▸ **Recorded data**:
——————————
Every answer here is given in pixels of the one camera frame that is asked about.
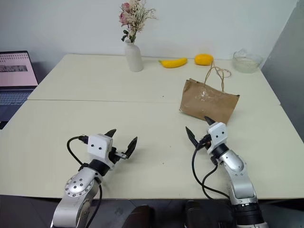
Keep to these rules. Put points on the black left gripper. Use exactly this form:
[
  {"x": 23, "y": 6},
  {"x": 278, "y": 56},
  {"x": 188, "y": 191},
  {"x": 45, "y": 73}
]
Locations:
——————————
▸ **Problem to work on**:
What you give back must match the entries exactly, apart from the omitted pictures.

▸ **Answer section**:
Every answer here is given in pixels of the one camera frame that is asked about.
Keep to these rules. Put points on the black left gripper. Use exactly this form:
[
  {"x": 23, "y": 6},
  {"x": 278, "y": 56},
  {"x": 188, "y": 191},
  {"x": 45, "y": 73}
]
Locations:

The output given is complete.